Activity:
From the listing below, copy only the lines running from the line that contains "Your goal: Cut" to the line that contains "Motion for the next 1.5", both included.
···
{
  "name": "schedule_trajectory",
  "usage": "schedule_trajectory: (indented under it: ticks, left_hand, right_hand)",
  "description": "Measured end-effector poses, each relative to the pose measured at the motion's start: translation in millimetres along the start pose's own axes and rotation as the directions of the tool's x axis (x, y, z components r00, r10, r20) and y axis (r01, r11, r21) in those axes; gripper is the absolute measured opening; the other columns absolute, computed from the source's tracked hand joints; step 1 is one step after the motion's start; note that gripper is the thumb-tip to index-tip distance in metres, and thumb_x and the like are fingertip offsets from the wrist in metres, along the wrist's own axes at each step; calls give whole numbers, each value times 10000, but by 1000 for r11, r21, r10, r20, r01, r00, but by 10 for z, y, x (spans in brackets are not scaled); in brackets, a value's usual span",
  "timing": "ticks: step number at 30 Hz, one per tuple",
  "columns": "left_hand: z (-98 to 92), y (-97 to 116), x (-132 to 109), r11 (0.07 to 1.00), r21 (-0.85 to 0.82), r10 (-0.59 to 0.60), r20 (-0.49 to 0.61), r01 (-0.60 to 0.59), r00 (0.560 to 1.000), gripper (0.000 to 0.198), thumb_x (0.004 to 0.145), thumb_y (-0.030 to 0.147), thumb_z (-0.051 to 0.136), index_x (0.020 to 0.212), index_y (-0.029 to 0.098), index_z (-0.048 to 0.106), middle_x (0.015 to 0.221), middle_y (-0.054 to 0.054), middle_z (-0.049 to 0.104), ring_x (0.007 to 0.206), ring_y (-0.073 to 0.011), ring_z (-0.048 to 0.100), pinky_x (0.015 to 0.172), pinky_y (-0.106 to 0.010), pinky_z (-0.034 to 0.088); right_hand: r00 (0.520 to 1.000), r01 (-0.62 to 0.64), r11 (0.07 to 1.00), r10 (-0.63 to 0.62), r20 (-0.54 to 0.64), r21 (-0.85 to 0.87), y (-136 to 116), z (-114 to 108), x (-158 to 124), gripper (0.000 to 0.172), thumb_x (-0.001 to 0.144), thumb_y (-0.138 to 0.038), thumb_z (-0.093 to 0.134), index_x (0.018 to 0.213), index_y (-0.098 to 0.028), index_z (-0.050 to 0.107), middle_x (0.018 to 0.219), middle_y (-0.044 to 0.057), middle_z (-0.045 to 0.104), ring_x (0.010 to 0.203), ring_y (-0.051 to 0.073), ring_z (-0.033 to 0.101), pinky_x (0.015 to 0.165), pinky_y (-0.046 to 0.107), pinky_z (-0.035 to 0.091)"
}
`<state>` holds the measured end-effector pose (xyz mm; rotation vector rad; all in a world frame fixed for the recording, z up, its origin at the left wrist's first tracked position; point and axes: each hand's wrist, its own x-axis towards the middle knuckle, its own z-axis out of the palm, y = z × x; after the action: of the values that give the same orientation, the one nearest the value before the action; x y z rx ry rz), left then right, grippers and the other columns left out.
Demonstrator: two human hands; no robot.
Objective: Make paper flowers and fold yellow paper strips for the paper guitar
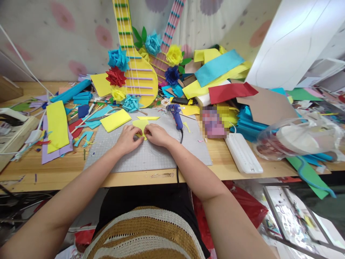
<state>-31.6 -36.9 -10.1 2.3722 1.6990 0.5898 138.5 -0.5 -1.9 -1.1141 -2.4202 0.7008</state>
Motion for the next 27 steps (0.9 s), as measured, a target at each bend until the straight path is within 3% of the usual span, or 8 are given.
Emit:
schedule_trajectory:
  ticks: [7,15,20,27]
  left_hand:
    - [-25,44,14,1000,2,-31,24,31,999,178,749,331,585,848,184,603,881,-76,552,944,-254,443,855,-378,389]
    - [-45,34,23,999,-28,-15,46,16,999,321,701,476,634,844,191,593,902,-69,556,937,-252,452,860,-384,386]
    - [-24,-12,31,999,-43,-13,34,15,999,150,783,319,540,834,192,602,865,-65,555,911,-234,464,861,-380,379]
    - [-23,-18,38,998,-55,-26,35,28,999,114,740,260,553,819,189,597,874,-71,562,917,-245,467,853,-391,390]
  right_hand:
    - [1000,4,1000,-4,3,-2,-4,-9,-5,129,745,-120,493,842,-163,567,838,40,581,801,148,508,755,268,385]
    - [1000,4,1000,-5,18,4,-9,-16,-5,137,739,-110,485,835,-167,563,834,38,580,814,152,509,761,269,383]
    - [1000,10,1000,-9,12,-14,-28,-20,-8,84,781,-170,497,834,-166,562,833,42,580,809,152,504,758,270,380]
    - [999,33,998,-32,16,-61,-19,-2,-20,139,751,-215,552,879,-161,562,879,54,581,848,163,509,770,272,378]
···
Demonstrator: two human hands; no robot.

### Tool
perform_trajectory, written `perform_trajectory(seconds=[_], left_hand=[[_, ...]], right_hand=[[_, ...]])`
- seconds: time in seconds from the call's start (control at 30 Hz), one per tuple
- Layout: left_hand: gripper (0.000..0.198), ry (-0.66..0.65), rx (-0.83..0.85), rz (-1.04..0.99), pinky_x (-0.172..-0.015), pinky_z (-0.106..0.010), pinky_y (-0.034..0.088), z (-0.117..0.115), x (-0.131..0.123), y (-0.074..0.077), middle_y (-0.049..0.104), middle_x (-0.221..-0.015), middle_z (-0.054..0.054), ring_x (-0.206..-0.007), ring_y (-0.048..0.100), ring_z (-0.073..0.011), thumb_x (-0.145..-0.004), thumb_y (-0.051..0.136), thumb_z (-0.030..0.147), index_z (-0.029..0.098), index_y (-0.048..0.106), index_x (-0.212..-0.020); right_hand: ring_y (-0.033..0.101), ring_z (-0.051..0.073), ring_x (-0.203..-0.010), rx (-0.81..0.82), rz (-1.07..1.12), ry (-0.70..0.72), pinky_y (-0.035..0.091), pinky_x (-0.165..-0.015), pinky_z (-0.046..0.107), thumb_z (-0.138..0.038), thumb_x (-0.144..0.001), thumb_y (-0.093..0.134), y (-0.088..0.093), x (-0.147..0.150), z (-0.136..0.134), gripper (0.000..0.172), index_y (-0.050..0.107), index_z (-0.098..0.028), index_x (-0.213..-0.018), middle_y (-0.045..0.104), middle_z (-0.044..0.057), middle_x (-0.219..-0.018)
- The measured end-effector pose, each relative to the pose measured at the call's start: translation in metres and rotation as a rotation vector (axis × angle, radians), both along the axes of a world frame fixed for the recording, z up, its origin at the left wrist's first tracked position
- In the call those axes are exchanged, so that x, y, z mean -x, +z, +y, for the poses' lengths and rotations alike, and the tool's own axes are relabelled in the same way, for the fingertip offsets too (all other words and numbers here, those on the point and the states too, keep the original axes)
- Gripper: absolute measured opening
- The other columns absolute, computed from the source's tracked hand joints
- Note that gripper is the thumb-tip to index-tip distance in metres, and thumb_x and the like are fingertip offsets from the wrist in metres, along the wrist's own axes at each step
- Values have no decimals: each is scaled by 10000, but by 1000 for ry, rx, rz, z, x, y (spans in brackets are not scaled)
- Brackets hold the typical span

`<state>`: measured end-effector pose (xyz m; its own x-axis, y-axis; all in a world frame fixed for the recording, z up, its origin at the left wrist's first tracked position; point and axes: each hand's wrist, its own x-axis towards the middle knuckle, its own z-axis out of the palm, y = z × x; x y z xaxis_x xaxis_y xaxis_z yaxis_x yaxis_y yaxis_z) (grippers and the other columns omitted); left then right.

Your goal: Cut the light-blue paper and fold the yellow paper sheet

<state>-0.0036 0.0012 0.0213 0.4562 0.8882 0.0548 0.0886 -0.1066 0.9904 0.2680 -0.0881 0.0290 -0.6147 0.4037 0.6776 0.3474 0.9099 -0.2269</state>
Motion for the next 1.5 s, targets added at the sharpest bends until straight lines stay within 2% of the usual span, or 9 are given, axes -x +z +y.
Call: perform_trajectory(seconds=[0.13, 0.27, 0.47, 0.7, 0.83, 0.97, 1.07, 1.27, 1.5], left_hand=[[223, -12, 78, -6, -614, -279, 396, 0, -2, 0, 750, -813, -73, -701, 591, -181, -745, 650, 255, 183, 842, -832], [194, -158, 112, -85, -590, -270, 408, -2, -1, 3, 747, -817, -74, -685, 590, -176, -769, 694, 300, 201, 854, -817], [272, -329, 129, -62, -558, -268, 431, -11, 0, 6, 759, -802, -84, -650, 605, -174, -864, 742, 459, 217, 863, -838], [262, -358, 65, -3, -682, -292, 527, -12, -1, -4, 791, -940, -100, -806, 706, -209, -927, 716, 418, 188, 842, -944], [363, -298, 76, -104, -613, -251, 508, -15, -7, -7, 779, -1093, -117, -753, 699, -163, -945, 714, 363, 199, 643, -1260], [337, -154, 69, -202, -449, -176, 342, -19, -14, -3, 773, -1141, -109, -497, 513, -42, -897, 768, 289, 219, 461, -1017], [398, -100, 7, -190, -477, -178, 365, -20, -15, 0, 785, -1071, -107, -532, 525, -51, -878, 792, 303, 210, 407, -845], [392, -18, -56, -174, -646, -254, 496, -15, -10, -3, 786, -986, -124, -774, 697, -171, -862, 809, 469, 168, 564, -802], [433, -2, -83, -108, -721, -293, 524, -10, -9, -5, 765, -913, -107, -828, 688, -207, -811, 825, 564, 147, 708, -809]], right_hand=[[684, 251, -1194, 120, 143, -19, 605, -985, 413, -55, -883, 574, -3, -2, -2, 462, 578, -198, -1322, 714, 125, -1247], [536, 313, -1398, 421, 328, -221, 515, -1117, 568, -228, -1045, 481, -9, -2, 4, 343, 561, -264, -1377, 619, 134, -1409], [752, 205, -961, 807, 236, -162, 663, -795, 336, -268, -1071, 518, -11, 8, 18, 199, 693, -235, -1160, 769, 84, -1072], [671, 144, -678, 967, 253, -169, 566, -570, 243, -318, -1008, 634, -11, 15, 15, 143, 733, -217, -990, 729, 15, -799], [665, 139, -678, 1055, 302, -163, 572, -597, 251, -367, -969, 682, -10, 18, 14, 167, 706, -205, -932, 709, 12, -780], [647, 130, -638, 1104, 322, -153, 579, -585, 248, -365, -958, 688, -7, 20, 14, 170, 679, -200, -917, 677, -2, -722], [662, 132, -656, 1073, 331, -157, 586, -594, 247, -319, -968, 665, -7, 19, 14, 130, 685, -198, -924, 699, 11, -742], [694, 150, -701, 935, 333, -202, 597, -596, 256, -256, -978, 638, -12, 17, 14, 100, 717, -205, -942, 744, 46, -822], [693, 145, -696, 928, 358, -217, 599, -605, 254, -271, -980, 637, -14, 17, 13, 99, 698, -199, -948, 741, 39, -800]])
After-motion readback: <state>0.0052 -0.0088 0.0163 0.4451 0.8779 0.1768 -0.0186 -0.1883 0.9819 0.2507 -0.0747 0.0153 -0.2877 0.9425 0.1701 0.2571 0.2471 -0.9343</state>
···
Output below:
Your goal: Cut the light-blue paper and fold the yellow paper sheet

<state>-0.0036 0.0012 0.0213 0.4562 0.8882 0.0548 0.0886 -0.1066 0.9904 0.2680 -0.0881 0.0290 -0.6147 0.4037 0.6776 0.3474 0.9099 -0.2269</state>
Motion for the next 1.5 s, targets added at the sharpest bends until straight lines stay within 2% of the usual span, or 9 are given, axes -x +z +y.

Nothing more remains to be done for this exercise.